オデキができれば全部やり直しです。まず被せ物や、根の中の詰め物をすべて取り除き、歯の内部の汚れをきれいにする必要があります。ここで難しいのが、前の治療で歯の内部の形が修正されていること。神経を取る作業は、もともと難しいんですが、根の形は人によって異なるため、内部が修正されていると余計にわかりづらくなるんです。だから再治療の難度は、最初の治療よりも高くなってしまう。

歯が痛い
PIXTA=写真

昔の治療痕を開けてみると「これはないだろう」というひどい治療もあります。昔は歯科医の数も少なく、1人にかける治療時間が少なかったのでしょう。ただ私たちの世代ぐらいから「もっとしっかり根の治療をしよう」という機運が高まったと思います。ここ十数年の歯の根の再治療には、歯科医たちの苦労の痕が見えます。

汚れを取る場合、まず汚れを見つけるのが難しいんです。汚れは中に詰まっているのでなく、壁に張り付いた“錆”をヤスリがけするイメージ。“錆”が少しでも残っていれば再発するので、慎重に作業しなければなりません。
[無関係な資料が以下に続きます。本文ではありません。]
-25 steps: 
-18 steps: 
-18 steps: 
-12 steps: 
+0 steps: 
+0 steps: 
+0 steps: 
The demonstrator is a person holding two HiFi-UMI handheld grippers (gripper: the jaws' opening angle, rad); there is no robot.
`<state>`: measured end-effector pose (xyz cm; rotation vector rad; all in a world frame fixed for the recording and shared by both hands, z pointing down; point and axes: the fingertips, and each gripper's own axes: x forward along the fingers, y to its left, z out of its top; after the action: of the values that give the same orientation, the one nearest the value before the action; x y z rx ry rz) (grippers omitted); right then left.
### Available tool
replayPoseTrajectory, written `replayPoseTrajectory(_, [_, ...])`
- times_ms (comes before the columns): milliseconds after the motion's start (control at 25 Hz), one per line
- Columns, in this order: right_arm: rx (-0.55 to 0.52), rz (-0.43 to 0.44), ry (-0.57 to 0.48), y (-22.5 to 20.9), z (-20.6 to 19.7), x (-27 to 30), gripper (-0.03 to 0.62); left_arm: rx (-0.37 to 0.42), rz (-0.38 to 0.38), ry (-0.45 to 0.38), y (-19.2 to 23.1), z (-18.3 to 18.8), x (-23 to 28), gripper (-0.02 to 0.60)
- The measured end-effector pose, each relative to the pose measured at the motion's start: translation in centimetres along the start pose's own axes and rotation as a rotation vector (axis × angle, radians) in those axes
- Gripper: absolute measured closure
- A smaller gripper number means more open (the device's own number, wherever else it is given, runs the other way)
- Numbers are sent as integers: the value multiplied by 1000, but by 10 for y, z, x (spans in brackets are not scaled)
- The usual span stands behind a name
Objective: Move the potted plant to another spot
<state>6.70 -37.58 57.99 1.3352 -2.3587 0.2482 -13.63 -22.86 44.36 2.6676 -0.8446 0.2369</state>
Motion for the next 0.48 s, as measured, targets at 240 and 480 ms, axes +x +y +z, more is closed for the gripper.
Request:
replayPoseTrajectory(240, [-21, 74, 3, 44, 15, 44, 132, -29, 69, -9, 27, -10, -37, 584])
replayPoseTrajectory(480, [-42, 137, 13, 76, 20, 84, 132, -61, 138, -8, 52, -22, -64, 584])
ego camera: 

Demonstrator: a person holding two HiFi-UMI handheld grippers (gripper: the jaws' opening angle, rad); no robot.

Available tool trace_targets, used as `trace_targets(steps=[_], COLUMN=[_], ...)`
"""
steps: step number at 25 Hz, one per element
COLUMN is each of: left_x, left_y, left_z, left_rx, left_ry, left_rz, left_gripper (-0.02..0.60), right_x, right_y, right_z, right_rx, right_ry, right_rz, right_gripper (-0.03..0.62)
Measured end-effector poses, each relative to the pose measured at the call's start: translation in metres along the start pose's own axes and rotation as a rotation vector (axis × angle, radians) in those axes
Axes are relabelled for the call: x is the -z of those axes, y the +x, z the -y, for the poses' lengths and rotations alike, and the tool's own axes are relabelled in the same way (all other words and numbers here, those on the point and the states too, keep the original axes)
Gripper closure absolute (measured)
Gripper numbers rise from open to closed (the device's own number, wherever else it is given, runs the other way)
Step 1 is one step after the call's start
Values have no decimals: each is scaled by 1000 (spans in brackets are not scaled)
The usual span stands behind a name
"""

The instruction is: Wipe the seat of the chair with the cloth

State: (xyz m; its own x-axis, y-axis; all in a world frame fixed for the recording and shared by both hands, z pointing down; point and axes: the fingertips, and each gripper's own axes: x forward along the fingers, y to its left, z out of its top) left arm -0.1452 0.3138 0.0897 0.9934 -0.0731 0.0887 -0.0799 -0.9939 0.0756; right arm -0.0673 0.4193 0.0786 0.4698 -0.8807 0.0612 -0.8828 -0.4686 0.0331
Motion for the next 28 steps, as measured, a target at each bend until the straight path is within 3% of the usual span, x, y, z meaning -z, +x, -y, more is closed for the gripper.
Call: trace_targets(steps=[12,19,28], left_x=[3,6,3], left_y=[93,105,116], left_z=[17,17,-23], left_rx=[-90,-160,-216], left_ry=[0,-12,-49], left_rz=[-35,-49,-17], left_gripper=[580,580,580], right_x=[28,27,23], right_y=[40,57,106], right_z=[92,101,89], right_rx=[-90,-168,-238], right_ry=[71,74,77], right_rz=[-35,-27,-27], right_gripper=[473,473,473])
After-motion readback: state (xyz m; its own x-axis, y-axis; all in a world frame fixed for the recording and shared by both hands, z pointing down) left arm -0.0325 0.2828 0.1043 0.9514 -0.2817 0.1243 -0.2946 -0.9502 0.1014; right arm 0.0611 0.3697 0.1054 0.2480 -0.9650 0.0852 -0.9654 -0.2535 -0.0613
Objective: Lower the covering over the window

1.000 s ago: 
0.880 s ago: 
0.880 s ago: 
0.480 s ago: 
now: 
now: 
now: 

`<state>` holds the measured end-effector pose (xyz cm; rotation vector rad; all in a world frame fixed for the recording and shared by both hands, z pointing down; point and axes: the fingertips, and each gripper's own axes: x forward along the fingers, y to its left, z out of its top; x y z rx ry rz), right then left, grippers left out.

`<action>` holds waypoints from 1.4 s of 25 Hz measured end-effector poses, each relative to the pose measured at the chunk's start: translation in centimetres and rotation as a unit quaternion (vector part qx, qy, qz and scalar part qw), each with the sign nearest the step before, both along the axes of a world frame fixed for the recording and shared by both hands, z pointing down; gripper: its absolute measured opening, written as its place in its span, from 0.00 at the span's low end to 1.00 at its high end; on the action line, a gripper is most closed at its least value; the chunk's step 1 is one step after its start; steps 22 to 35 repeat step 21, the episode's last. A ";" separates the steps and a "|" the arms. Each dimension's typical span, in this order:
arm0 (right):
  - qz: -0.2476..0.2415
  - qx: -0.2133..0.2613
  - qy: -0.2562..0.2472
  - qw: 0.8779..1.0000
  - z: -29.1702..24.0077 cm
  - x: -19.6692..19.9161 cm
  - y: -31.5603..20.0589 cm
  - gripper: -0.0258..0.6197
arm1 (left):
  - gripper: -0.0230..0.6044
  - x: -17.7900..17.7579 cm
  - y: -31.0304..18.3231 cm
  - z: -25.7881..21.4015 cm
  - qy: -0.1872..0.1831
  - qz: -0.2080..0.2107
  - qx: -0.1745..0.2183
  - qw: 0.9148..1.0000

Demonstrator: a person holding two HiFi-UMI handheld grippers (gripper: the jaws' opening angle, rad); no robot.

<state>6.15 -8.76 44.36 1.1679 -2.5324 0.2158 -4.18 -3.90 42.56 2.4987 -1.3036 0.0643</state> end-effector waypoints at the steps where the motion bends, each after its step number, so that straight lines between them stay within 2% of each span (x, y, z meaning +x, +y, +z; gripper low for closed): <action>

実際、1度も治療していない歯の神経を抜く治療のほうが、時間も短く成功率も高いのです。再治療は運がよければ最短で2回。平均すれば3回から5回程度。手強ければ数カ月かかることも。根の再治療は時間がかかると考えていただいたほうがいいです。

治療回数を大きく変える神経の治療

歯周病と虫歯が同時進行した歯はさらに時間がかかります。どちらから治療を始めるかというと、歯周病は1本だけということはないし、治療時間もかかるので、まず歯周病から治療するのがセオリー。崩れかけた家を修復することを想像してみてください。土台がぐらぐらだと安定しませんよね。まず土台をしっかりさせてから建物を修復していくイメージです。もし初期の歯周病であれば、歯石を取り除くだけでいいので、比較的簡単に治すことができます。虫歯も同様で、初期であれば小さく詰めるだけで完了です。

ところが次のような場合は、急に治療回数が増えてしまいます。1つは歯茎を指で押すと歯の周囲から白い膿が出てくるようなケース。これは歯石が歯の周囲のポケットと呼ばれる溝の奥に入り込んでいる状態です。特に奥歯の枝分かれの分岐部分につく歯石は、取り除くのに時間がかかります。もう1つは、ズキズキ痛むなどの自覚症状がある場合です。虫歯が歯の神経に達している可能性があります。虫歯の治療は、歯の神経を治療するかどうかで、治療回数が大きく変わるのです。